BEGIN Exercise input
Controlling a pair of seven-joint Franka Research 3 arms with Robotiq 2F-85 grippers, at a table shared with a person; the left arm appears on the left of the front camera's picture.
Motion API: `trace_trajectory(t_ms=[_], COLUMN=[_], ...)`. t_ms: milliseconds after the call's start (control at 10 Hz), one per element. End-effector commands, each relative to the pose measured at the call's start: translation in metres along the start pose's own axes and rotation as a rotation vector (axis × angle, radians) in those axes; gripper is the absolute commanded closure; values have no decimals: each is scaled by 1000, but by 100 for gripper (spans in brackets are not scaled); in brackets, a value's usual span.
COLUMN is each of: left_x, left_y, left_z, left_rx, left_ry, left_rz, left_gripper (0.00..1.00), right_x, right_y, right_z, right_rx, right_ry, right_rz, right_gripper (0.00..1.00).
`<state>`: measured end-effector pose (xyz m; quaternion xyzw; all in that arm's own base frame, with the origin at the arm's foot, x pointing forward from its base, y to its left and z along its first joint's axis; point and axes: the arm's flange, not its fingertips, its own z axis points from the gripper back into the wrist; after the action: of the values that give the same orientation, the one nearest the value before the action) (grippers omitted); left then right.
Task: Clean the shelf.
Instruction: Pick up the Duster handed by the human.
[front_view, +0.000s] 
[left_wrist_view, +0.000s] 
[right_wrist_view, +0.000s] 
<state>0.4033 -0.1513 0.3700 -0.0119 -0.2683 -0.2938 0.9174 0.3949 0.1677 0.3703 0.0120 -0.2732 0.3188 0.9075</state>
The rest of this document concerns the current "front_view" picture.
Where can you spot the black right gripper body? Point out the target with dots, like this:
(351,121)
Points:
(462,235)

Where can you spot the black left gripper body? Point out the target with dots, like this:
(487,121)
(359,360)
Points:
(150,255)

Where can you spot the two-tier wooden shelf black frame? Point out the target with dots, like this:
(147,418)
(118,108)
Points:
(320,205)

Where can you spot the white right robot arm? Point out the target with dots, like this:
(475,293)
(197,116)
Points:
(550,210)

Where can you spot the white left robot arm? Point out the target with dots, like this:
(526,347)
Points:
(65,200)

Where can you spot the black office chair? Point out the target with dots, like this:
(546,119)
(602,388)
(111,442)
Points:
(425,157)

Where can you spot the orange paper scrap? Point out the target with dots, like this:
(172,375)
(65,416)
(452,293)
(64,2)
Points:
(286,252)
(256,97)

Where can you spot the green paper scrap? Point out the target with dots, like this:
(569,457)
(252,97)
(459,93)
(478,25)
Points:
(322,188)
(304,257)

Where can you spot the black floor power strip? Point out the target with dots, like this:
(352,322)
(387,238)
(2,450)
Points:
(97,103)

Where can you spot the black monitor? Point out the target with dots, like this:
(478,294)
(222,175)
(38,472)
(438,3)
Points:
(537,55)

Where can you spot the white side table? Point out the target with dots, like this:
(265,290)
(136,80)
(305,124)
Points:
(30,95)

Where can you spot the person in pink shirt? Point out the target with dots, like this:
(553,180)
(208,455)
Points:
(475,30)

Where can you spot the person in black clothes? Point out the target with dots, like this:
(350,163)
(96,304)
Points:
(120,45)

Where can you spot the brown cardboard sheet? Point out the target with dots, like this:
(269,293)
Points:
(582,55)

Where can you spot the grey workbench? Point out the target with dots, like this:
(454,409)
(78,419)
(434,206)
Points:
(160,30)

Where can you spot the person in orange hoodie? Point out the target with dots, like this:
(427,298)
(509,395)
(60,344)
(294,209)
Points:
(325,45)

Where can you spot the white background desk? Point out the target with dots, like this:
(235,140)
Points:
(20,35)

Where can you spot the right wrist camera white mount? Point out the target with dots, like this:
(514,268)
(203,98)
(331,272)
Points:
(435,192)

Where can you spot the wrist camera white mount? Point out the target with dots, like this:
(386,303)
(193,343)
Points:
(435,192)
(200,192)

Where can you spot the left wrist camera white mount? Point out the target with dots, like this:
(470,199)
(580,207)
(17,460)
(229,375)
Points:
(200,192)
END Exercise input
_What you will do_
Copy out the data above word for word, starting at its first line and ending with the line that contains "[front_view, +0.000s]".

_Solution_
Controlling a pair of seven-joint Franka Research 3 arms with Robotiq 2F-85 grippers, at a table shared with a person; the left arm appears on the left of the front camera's picture.
Motion API: `trace_trajectory(t_ms=[_], COLUMN=[_], ...)`. t_ms: milliseconds after the call's start (control at 10 Hz), one per element. End-effector commands, each relative to the pose measured at the call's start: translation in metres along the start pose's own axes and rotation as a rotation vector (axis × angle, radians) in those axes; gripper is the absolute commanded closure; values have no decimals: each is scaled by 1000, but by 100 for gripper (spans in brackets are not scaled); in brackets, a value's usual span.
COLUMN is each of: left_x, left_y, left_z, left_rx, left_ry, left_rz, left_gripper (0.00..1.00), right_x, right_y, right_z, right_rx, right_ry, right_rz, right_gripper (0.00..1.00).
`<state>`: measured end-effector pose (xyz m; quaternion xyzw; all in that arm's own base frame, with the origin at the arm's foot, x pointing forward from its base, y to its left and z along its first joint's axis; point and axes: the arm's flange, not its fingertips, its own z axis points from the gripper back into the wrist; after the action: of the values that give the same orientation, the one nearest the value before the action) (grippers omitted); left then right.
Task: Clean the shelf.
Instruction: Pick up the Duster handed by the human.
[front_view, +0.000s] 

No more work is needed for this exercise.